Background Non-invasive prenatal test (NIPT) is an intermediate step between serum screening and invasive diagnostic testing. It involves analysis of the cell-free fetal DNA (cffDNA) present in the maternal blood sample for determining the likelihood of fetal aneuploidy. Owing to its high sensitivity and specificity, NIPT has quickly gained popularity across the globe since its introduction to clinical practice, making it an attractive alternative to the available screening and diagnostic tests in use. Amniocentesis is currently the gold standard test for obtaining fetal DNA and diagnosing fetal trisomy prenatally, but it is invasive and has procedure-related adverse effects. This study aims to compare NIPT and amniocentesis in pregnancies screened positive for fetal trisomy.

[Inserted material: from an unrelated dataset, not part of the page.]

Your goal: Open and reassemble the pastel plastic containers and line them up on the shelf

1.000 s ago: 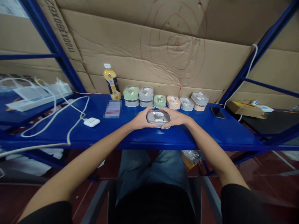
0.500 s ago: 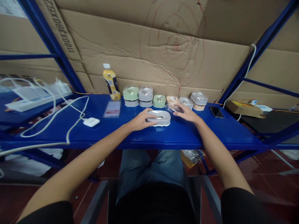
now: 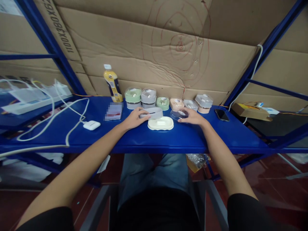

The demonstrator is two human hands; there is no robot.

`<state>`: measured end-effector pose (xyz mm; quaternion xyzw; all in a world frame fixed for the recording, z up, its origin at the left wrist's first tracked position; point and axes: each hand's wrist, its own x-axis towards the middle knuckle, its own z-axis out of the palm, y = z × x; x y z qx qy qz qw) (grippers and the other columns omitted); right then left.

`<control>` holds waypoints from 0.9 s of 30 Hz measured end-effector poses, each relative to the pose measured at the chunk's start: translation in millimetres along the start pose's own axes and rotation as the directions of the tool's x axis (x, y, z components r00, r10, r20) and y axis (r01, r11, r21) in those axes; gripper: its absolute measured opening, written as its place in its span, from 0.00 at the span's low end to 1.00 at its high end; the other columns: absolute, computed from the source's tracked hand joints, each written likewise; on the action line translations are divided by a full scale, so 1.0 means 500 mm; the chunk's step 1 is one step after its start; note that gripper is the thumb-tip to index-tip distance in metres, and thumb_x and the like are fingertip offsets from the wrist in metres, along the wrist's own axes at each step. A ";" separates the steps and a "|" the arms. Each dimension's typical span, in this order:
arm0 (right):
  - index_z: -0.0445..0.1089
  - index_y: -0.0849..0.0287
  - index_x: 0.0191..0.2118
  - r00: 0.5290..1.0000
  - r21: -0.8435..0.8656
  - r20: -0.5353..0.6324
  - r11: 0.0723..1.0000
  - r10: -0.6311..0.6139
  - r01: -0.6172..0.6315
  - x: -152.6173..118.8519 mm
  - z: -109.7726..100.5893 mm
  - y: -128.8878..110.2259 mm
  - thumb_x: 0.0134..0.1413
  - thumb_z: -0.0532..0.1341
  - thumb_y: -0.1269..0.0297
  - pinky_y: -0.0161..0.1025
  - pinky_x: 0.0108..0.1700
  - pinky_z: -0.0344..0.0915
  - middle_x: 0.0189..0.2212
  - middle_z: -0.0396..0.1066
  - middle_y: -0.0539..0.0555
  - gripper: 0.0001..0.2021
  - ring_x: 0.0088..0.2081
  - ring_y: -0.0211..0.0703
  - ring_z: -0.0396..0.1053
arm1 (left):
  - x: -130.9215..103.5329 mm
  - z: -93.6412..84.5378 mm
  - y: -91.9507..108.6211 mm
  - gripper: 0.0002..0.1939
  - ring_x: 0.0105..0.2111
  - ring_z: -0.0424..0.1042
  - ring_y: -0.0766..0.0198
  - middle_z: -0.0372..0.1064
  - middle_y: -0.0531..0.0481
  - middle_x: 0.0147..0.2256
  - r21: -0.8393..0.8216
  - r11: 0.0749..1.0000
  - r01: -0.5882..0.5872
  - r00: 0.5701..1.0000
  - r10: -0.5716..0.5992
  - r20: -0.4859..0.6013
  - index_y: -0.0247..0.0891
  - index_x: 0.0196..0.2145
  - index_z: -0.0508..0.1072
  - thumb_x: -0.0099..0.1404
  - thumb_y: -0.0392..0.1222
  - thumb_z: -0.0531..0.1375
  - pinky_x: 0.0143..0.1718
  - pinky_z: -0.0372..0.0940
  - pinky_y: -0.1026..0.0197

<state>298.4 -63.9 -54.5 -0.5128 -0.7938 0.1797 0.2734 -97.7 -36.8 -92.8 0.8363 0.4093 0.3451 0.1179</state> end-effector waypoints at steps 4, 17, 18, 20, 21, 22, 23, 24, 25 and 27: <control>0.72 0.53 0.69 0.985 0.074 -0.132 0.990 -0.106 0.117 -0.002 0.005 -0.023 0.50 0.76 0.42 0.65 0.67 0.70 0.69 0.72 0.62 0.42 0.67 0.67 0.72 | -0.007 0.014 0.050 0.32 0.63 0.72 0.42 0.72 0.37 0.60 -0.078 0.991 -0.111 0.994 0.109 -0.027 0.39 0.60 0.76 0.69 0.65 0.64 0.68 0.65 0.37; 0.74 0.51 0.67 0.916 0.001 0.059 0.918 -0.396 0.397 0.063 0.108 -0.137 0.47 0.79 0.45 0.65 0.67 0.69 0.61 0.77 0.60 0.42 0.61 0.62 0.75 | -0.007 0.059 0.092 0.61 0.66 0.71 0.33 0.70 0.30 0.65 -0.200 0.976 -0.088 0.995 0.097 0.038 0.38 0.73 0.56 0.52 0.63 0.78 0.67 0.66 0.33; 0.74 0.51 0.67 0.918 0.004 0.072 0.920 -0.390 0.391 0.065 0.107 -0.135 0.48 0.79 0.45 0.64 0.67 0.69 0.61 0.77 0.61 0.41 0.61 0.62 0.75 | -0.007 0.060 0.092 0.62 0.66 0.70 0.33 0.69 0.29 0.66 -0.198 0.976 -0.088 0.994 0.099 0.044 0.38 0.73 0.56 0.51 0.63 0.78 0.68 0.65 0.32; 0.74 0.52 0.68 0.919 0.006 0.098 0.924 -0.382 0.384 0.066 0.103 -0.134 0.49 0.78 0.45 0.64 0.67 0.69 0.61 0.77 0.61 0.41 0.61 0.62 0.75 | -0.007 0.062 0.092 0.64 0.68 0.68 0.32 0.66 0.28 0.68 -0.195 0.976 -0.095 0.993 0.108 0.055 0.37 0.74 0.55 0.50 0.62 0.79 0.69 0.63 0.31; 0.74 0.52 0.67 0.918 0.005 0.109 0.924 -0.381 0.383 0.065 0.101 -0.134 0.49 0.78 0.45 0.64 0.67 0.68 0.61 0.77 0.61 0.41 0.61 0.62 0.75 | -0.008 0.064 0.093 0.64 0.69 0.67 0.32 0.65 0.27 0.69 -0.192 0.976 -0.101 0.992 0.114 0.058 0.37 0.74 0.54 0.50 0.62 0.79 0.70 0.62 0.30; 0.75 0.51 0.67 0.916 0.002 0.120 0.923 -0.382 0.384 0.065 0.099 -0.135 0.48 0.78 0.45 0.64 0.67 0.68 0.61 0.78 0.60 0.41 0.61 0.62 0.75 | -0.008 0.065 0.094 0.65 0.70 0.66 0.31 0.64 0.27 0.70 -0.187 0.977 -0.108 0.991 0.121 0.060 0.38 0.74 0.54 0.50 0.62 0.79 0.70 0.61 0.30; 0.75 0.50 0.67 0.915 0.000 0.134 0.923 -0.381 0.385 0.065 0.098 -0.137 0.49 0.78 0.45 0.64 0.67 0.68 0.61 0.78 0.59 0.40 0.60 0.61 0.75 | -0.009 0.066 0.094 0.64 0.70 0.65 0.31 0.62 0.27 0.71 -0.179 0.977 -0.115 0.990 0.128 0.062 0.38 0.75 0.54 0.51 0.62 0.79 0.71 0.61 0.30; 0.75 0.49 0.67 0.913 -0.002 0.147 0.923 -0.380 0.384 0.065 0.098 -0.140 0.49 0.78 0.46 0.63 0.67 0.69 0.60 0.78 0.58 0.39 0.60 0.61 0.75 | -0.009 0.067 0.094 0.64 0.71 0.64 0.31 0.61 0.27 0.72 -0.170 0.978 -0.121 0.989 0.134 0.066 0.39 0.75 0.54 0.51 0.62 0.79 0.71 0.61 0.30; 0.75 0.48 0.66 0.913 -0.002 0.160 0.925 -0.375 0.381 0.065 0.099 -0.142 0.50 0.78 0.46 0.63 0.67 0.69 0.60 0.78 0.58 0.38 0.60 0.60 0.75 | -0.009 0.067 0.094 0.63 0.72 0.63 0.31 0.59 0.28 0.72 -0.160 0.979 -0.127 0.988 0.140 0.069 0.40 0.75 0.54 0.51 0.62 0.79 0.71 0.61 0.30; 0.75 0.47 0.66 0.917 -0.004 0.170 0.930 -0.362 0.368 0.063 0.102 -0.145 0.50 0.78 0.46 0.62 0.67 0.69 0.60 0.78 0.57 0.37 0.61 0.60 0.75 | -0.009 0.067 0.092 0.62 0.72 0.62 0.31 0.59 0.30 0.73 -0.145 0.980 -0.137 0.986 0.149 0.074 0.42 0.75 0.55 0.52 0.61 0.78 0.72 0.60 0.30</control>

Material and methods This is an analytic cross-sectional prospective study conducted in the Department of Obstetrics & Gynecology, Patna Medical College and Hospital, for two and half years from December 2018 to June 2021. A total of 34 pregnant women screened positive for trisomy 21, attending the antenatal care outpatient department, in their second trimester, with their written consent, were enrolled in the study. Results Out of 34 pregnant patients, three refused NIPT and directly opted for amniocentesis. A total of 31 pregnant women have undergone NIPT. A total of 28 cases were positive for trisomy 21 on both NIPT and amniocentesis. The sensitivity of NIPT was 100% with the confidence interval being 87.66% to 100.00%. The specificity of NIPT was 100% with the confidence interval being 29.24% to 100.00%. Conclusion The high performance and effectiveness of NIPT are undeniable. Though the process by which this test has to be integrated into the clinical practice needs more study and should be determined with meticulous assessment.